El chico con una leve confusión empezó a desprenderse de todo hasta quedar en sus interiores: “¿Qué va a hacer con mi sangre?”. Ella se acercó hasta su cuello, con una mano le levantó el mentón, con la otra empezó a derramar el vino en su cuello, y con su lengua empezó a lamer cada rastro de sangre que escurría entre la piel. La muchacha se encargó de derramar tanta sangre y beberla como fuera posible: en el abdomen, en el pecho, en los brazos, en los hombros, en los muslos, en la boca, en toda extremidad conocida y desconocida de aquel muchacho. Él sentía cada lamida, cada pulsión, cada momento en que su carne ardía viva en reacción al calor, el licor y la saliva. Ella bebió todo el vino de su cuerpo y, entre las sábanas, quedaron impregnadas algunas manchas. Una vez terminados se acostaron en la cama y se prepararon para dormir, pero a él le había surgido una pregunta: “¿Cuál es la última escena?”.


Al día siguiente la despidió con un beso, y en la lengua se le quedó hacerle la pregunta, pero decidió que era algo que debía averiguar por él mismo. Cuando volvió a la cama, la visión se le había hecho una pantalla negra, por lo tanto se quedó quieto, esperando, pero el efecto no le pasaba.
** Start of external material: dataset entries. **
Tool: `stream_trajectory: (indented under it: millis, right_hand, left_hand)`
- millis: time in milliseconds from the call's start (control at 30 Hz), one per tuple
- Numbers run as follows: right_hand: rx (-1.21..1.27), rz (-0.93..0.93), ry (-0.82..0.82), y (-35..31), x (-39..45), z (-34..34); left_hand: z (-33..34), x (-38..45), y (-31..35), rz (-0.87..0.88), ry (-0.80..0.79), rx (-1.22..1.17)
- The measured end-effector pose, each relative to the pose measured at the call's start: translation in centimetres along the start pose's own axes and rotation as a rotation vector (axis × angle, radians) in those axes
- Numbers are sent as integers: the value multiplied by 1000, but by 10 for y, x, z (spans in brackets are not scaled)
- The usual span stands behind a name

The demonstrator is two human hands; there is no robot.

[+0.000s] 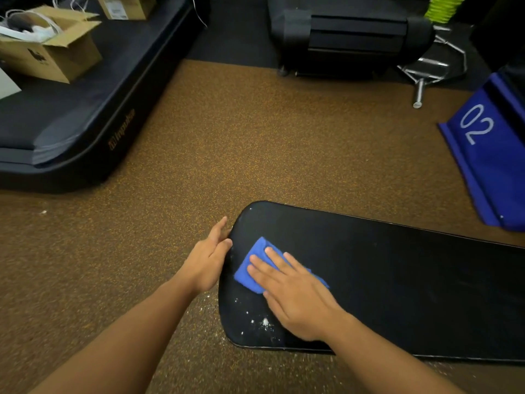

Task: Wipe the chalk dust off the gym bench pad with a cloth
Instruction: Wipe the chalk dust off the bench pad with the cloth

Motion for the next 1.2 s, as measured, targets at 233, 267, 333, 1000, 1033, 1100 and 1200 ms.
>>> stream_trajectory:
  millis: [233,267,333,1000,1033,1100,1200]
  right_hand:
    - [37,490,147,15,37,-3]
    - [36,484,162,5,40,0]
    - [4,400,157,-18,39,8]
    - [-14,489,106,-24,52,8]
    - [-27,454,114,-25,50,8]
    - [-45,332,91,-31,42,14]
    - [-55,185,66,-33,28,15]
  left_hand:
    - [8,-5,-2,16,-21,-14]
    - [9,-5,-2,18,-19,-24]
    - [10,-5,-4,11,-14,-48]
    - [12,-21,-3,204,68,336]
    - [13,-21,-3,206,78,336]
    - [16,-22,-4,230,76,348]
    - [19,-25,-8,270,31,391]
Point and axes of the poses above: each hand's wrist, its own x-axis towards the middle knuckle, its own z-axis out of the palm, y = z × x, the point moved 4 cm from there along x, towards the middle knuckle, and after that the axes turned 6 degrees about x, right-handed, at the moved point
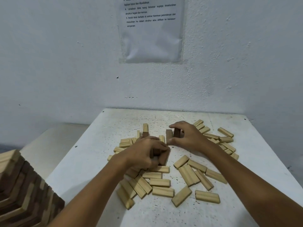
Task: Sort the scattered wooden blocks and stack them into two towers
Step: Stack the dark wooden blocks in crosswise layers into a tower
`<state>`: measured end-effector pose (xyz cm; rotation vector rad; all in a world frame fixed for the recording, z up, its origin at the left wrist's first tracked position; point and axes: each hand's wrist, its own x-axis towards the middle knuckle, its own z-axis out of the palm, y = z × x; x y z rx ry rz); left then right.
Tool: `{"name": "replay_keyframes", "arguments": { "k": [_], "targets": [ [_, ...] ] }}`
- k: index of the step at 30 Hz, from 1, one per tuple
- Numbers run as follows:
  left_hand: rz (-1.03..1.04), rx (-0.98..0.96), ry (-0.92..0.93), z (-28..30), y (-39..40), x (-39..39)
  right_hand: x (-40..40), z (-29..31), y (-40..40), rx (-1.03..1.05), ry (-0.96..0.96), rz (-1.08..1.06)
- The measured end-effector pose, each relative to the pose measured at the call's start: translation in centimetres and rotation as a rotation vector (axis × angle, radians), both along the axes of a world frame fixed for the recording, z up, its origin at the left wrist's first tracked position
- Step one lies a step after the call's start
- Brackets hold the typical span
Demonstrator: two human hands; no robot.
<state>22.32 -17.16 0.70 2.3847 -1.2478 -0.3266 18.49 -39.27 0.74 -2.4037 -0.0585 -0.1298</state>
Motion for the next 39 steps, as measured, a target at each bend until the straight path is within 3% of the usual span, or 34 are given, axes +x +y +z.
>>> {"name": "replay_keyframes", "arguments": {
  "k": [9, 23, 31, 39],
  "targets": [
    [0.074, -0.186, -0.083, -0.7, 0.0, -0.7, 2.6, 0.5, 1.2, -0.039, 0.142, 0.001],
    [0.138, -0.213, -0.07, -0.7, 0.0, -1.6, 3.7, 2.4, 0.9, -0.016, 0.412, 0.039],
    [0.143, -0.213, -0.057, -0.8, -0.1, -1.4, 3.5, 1.8, -0.1, 0.09, 0.358, 0.04],
    [0.163, -0.231, -0.026, -0.4, -0.2, -1.5, 2.4, -0.1, -0.6, 0.218, 0.112, 0.04]
  ]
}}
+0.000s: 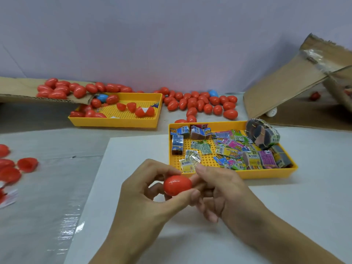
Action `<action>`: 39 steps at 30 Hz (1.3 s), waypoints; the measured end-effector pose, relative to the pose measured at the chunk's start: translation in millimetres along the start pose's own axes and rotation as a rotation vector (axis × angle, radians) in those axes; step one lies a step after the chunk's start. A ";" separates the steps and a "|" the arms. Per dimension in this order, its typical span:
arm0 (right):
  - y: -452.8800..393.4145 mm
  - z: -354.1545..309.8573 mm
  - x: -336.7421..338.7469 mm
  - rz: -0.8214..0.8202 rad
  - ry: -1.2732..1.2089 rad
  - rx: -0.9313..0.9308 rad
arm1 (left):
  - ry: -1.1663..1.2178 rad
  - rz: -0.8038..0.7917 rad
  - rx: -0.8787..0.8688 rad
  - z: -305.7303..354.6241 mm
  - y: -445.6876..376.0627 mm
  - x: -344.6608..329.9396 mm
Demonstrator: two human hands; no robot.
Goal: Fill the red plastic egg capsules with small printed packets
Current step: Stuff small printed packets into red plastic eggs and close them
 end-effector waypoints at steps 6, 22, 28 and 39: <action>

Minutos después volvió a recobrar la visión, y regresó a la cama para terminar de dormir. Otra vez despierto, se puso de pie y le volvió a suceder, ahora acompañado de un leve dolor de cabeza. Se decidió a ir de urgencias, sobreviviendo todo el camino. En el consultorio le mencionó su problema al médico, sus hábitos alimenticios, rutinas de sueño y actividades físicas: todo perfecto. Una vez terminado su historial el médico lo vio de arriba a abajo y le puso la mano en el hombro: “Se escucha usted muy sano, pero déjeme decirle que parece tener anemia”.